» Work instructions: Say how many lines below hold the word "this"; give the number by itself.

══ Material provided ══

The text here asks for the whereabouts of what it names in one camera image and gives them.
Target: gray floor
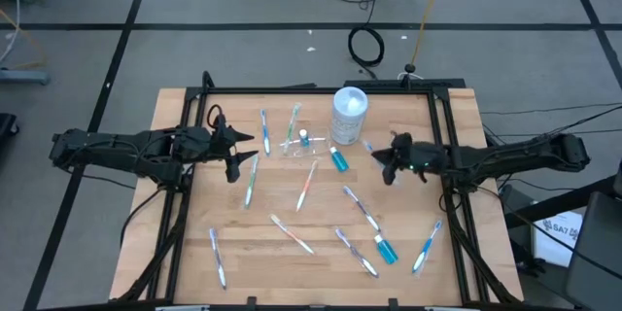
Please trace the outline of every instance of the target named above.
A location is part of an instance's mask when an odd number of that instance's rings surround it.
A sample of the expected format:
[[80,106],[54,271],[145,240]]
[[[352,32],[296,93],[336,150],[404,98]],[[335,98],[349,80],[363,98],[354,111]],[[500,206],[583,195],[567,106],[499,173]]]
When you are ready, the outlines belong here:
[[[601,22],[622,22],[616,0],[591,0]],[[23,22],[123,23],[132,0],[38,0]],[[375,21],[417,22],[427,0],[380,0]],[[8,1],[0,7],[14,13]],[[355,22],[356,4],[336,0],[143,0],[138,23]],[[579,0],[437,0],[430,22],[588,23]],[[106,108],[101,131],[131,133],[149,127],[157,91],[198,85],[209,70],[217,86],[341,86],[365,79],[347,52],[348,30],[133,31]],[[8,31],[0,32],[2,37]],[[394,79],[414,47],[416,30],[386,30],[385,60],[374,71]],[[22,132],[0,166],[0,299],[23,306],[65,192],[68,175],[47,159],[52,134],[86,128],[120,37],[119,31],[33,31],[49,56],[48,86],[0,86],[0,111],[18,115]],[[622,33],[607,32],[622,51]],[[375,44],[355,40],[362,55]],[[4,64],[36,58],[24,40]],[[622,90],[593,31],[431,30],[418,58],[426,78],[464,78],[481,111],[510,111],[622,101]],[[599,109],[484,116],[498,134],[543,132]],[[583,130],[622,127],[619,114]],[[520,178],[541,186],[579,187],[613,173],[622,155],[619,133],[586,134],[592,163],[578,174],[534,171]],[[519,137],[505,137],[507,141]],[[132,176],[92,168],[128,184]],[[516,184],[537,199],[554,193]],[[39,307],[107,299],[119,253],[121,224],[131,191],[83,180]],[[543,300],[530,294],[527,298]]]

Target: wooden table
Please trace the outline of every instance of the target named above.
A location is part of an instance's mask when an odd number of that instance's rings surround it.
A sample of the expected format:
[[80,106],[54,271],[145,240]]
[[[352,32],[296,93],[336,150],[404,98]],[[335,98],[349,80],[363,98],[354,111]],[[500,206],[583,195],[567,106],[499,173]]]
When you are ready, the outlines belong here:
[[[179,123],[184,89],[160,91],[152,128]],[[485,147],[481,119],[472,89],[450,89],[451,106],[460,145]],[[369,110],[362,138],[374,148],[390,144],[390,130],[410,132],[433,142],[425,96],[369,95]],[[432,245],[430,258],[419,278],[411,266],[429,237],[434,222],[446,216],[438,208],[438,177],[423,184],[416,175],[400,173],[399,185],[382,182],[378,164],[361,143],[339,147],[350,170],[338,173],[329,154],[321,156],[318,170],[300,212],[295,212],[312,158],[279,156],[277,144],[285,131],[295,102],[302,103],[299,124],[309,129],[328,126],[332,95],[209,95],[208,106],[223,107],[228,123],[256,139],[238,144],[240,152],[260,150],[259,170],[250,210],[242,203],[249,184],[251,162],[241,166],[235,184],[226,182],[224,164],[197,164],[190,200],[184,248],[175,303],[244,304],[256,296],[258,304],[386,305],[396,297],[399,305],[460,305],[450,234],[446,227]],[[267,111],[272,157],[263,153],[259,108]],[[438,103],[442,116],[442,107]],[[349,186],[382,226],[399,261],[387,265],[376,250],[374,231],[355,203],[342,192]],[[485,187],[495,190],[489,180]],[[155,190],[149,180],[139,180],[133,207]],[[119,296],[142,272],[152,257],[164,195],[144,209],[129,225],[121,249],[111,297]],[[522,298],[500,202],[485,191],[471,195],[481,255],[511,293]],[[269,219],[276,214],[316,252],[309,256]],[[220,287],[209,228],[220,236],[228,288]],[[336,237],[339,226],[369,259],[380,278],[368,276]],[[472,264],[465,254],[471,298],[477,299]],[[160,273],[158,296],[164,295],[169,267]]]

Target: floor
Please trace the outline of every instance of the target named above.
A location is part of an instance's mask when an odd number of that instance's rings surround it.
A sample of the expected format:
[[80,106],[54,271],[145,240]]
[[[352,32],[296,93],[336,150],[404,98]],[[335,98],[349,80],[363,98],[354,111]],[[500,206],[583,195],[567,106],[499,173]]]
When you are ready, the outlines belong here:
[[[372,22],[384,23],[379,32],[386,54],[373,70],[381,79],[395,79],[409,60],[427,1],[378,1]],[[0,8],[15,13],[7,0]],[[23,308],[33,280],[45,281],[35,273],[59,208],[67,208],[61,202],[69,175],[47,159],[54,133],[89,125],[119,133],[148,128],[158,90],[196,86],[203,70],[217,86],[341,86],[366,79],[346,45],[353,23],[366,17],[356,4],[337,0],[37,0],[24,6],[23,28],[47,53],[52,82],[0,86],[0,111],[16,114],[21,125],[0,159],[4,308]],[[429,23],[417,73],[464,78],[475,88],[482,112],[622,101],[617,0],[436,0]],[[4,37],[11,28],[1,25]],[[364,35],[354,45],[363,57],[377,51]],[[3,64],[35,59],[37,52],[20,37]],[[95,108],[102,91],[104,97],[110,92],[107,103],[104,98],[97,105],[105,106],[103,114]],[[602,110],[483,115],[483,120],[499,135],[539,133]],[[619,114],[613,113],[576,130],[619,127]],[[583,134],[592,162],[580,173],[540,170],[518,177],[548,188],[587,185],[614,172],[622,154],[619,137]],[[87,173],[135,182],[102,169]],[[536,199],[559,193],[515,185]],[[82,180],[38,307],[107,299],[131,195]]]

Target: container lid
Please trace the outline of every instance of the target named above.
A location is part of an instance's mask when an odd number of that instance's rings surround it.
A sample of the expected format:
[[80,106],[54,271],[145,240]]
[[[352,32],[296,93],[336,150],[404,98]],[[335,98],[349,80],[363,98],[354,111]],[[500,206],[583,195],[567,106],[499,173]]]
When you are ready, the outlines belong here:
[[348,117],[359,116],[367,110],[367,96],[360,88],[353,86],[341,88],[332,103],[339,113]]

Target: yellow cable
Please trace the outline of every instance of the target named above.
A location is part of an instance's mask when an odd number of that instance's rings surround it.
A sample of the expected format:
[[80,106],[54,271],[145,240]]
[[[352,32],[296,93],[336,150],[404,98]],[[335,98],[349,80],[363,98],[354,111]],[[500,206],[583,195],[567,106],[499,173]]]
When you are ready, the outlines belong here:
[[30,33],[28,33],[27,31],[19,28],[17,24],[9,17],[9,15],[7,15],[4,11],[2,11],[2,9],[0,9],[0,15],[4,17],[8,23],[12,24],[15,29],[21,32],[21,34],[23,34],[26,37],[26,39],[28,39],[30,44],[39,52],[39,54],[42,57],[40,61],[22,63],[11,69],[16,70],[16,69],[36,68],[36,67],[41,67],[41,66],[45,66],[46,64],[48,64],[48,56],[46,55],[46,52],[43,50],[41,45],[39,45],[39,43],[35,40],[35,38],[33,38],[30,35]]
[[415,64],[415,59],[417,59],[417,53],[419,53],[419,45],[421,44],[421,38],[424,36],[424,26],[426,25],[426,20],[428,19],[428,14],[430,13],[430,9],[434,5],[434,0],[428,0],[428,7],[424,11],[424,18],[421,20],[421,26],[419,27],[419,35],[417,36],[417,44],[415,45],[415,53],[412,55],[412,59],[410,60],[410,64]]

═══
══ Material provided ══

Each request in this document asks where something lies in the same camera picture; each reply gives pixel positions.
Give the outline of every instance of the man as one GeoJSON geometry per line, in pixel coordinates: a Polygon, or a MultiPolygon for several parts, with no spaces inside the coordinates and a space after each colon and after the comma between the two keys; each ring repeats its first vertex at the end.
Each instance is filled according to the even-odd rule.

═══
══ Material provided ══

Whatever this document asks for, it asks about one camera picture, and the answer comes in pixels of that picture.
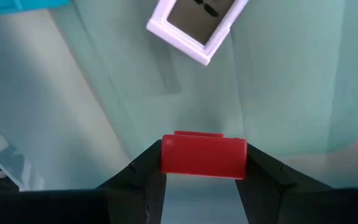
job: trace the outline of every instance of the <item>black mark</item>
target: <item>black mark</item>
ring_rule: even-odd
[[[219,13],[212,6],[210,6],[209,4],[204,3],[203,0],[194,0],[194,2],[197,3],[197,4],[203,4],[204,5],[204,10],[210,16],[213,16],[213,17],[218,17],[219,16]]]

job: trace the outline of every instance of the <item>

═══

» Reply: 2